What this task involves »
Reproduce the records word for word, apart from the images they contain.

[Records from a data collection]
Content starts

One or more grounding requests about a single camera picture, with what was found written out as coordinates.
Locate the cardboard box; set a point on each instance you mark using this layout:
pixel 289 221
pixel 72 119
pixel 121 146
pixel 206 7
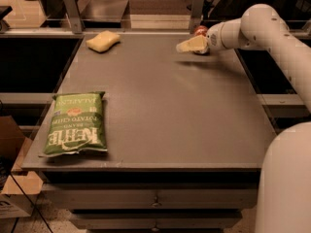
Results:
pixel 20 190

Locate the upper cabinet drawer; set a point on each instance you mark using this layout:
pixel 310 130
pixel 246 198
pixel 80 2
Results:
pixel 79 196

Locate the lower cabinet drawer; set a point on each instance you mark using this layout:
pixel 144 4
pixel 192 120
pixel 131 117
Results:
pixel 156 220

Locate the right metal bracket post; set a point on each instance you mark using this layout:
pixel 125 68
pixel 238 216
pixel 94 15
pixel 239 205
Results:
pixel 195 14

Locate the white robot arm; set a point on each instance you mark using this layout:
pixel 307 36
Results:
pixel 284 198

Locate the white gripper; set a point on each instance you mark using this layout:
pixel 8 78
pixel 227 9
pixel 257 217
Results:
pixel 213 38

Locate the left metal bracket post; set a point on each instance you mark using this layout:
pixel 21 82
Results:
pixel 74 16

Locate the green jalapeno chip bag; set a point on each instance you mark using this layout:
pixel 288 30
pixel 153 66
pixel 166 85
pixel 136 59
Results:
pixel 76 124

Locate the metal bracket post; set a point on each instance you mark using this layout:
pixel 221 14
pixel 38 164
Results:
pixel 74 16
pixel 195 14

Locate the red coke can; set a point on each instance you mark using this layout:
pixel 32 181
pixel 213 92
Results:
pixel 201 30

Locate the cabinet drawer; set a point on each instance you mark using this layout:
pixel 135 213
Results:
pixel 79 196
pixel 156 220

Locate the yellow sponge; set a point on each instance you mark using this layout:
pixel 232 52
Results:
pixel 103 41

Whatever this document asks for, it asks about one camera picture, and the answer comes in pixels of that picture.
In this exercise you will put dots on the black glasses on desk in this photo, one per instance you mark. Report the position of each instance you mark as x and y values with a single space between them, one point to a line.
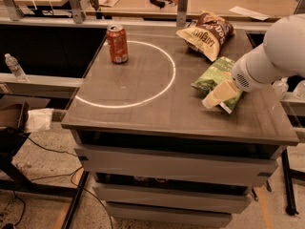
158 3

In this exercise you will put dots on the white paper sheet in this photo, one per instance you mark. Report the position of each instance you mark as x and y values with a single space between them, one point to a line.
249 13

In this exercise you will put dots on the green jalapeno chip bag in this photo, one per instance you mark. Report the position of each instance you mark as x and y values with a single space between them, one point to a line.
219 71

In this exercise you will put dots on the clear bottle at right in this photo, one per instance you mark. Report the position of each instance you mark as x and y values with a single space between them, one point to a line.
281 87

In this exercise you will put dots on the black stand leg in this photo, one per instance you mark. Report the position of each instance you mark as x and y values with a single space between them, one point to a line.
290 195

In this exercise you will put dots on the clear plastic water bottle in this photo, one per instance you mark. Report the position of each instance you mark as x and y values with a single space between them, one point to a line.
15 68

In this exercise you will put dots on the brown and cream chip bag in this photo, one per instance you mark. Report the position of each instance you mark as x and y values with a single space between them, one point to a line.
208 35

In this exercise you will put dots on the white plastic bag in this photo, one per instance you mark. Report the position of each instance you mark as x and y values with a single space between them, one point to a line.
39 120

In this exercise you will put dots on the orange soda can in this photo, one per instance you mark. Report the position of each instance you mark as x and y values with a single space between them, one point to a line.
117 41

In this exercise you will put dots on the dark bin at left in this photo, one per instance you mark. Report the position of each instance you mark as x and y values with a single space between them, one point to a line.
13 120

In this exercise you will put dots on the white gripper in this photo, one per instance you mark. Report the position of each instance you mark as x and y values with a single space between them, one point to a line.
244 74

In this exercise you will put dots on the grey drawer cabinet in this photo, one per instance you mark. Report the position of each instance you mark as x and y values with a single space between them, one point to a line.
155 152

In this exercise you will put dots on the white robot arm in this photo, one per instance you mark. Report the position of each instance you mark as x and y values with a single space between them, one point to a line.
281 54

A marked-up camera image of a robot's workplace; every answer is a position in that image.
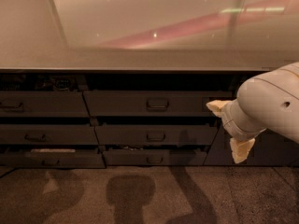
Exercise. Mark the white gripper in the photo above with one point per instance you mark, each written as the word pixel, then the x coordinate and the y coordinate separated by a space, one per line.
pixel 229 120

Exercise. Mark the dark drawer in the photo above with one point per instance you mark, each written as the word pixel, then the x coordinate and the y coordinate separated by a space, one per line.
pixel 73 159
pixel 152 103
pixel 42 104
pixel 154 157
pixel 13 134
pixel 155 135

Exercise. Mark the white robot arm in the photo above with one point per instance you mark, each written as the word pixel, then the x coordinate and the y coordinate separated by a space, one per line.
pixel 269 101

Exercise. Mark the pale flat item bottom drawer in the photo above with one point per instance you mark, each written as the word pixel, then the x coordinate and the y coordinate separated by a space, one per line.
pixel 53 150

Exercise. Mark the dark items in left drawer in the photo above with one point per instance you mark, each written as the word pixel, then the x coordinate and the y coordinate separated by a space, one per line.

Content ends

Solution for this task »
One or more grounding requests about a single camera picture, with what was found written out as coordinates.
Locate the cardboard box; set a point on each instance you mark using this layout:
pixel 289 221
pixel 72 119
pixel 121 146
pixel 206 7
Results:
pixel 20 190

Locate the upper cabinet drawer; set a point on each instance you mark using this layout:
pixel 310 130
pixel 246 198
pixel 80 2
Results:
pixel 79 196

Locate the lower cabinet drawer; set a point on each instance you mark using this layout:
pixel 144 4
pixel 192 120
pixel 131 117
Results:
pixel 156 220

Locate the right metal bracket post; set a point on each instance you mark using this layout:
pixel 125 68
pixel 238 216
pixel 94 15
pixel 239 205
Results:
pixel 195 14

Locate the white robot arm; set a point on each instance you mark using this layout:
pixel 307 36
Results:
pixel 284 198

Locate the white gripper; set a point on each instance you mark using this layout:
pixel 8 78
pixel 227 9
pixel 257 217
Results:
pixel 213 38

Locate the left metal bracket post; set a point on each instance you mark using this layout:
pixel 21 82
Results:
pixel 74 16

Locate the green jalapeno chip bag; set a point on each instance you mark using this layout:
pixel 288 30
pixel 153 66
pixel 166 85
pixel 136 59
Results:
pixel 76 124

Locate the metal bracket post; set a point on each instance you mark using this layout:
pixel 221 14
pixel 38 164
Results:
pixel 74 16
pixel 195 14

Locate the red coke can; set a point on each instance you mark using this layout:
pixel 32 181
pixel 213 92
Results:
pixel 201 30

Locate the cabinet drawer; set a point on each instance you mark using this layout:
pixel 135 213
Results:
pixel 79 196
pixel 156 220

Locate the yellow sponge; set a point on each instance you mark using this layout:
pixel 232 52
Results:
pixel 103 41

Whatever this document asks for, it asks about one camera picture, and the answer comes in pixels of that picture.
In this exercise you will put dots on the black glasses on desk in this photo, one per instance you mark. Report the position of each instance you mark as x and y values with a single space between them, one point to a line.
158 3

In this exercise you will put dots on the white paper sheet in this photo, one per instance you mark. Report the position of each instance you mark as x and y values with a single space between them, one point to a line.
249 13

In this exercise you will put dots on the green jalapeno chip bag in this photo, one per instance you mark. Report the position of each instance you mark as x and y values with a single space between them, one point to a line.
219 71

In this exercise you will put dots on the clear bottle at right in this photo, one per instance you mark. Report the position of each instance you mark as x and y values with a single space between them, one point to a line.
281 87

In this exercise you will put dots on the black stand leg in this photo, one per instance you mark. Report the position of each instance you mark as x and y values with a single space between them, one point to a line.
290 195

In this exercise you will put dots on the clear plastic water bottle in this photo, one per instance you mark. Report the position of each instance you mark as x and y values with a single space between them, one point to a line.
15 68

In this exercise you will put dots on the brown and cream chip bag in this photo, one per instance you mark. Report the position of each instance you mark as x and y values with a single space between them, one point to a line.
208 35

In this exercise you will put dots on the white plastic bag in this photo, one per instance you mark. Report the position of each instance you mark as x and y values with a single space between them, one point to a line.
39 120

In this exercise you will put dots on the orange soda can in this photo, one per instance you mark. Report the position of each instance you mark as x and y values with a single space between them, one point to a line.
117 41

In this exercise you will put dots on the dark bin at left in this photo, one per instance you mark. Report the position of each instance you mark as x and y values with a single space between them, one point to a line.
13 120

In this exercise you will put dots on the white gripper in this photo, one per instance you mark. Report the position of each instance you mark as x and y values with a single space between them, one point to a line.
244 74

In this exercise you will put dots on the grey drawer cabinet in this photo, one per instance you mark. Report the position of each instance you mark as x and y values with a single space between them, one point to a line.
155 152

In this exercise you will put dots on the white robot arm in this photo, one per instance you mark. Report the position of each instance you mark as x and y values with a single space between them, one point to a line.
281 54

A marked-up camera image of a robot's workplace; every answer is a position in that image.
Exercise. Mark the white gripper in the photo above with one point per instance you mark, each written as the word pixel, then the x coordinate and the y coordinate separated by a space, one per line.
pixel 229 120

Exercise. Mark the dark drawer in the photo above with one point per instance you mark, each written as the word pixel, then the x coordinate and the y coordinate separated by a space, one per line.
pixel 73 159
pixel 152 103
pixel 42 104
pixel 154 157
pixel 13 134
pixel 155 135

Exercise. Mark the white robot arm in the photo above with one point per instance you mark, each written as the word pixel, then the x coordinate and the y coordinate separated by a space, one per line.
pixel 269 101

Exercise. Mark the pale flat item bottom drawer in the photo above with one point per instance you mark, each written as the word pixel, then the x coordinate and the y coordinate separated by a space, one per line.
pixel 53 150

Exercise. Mark the dark items in left drawer in the photo above with one point per instance you mark, each written as the word pixel, then the x coordinate and the y coordinate separated by a space, one per line.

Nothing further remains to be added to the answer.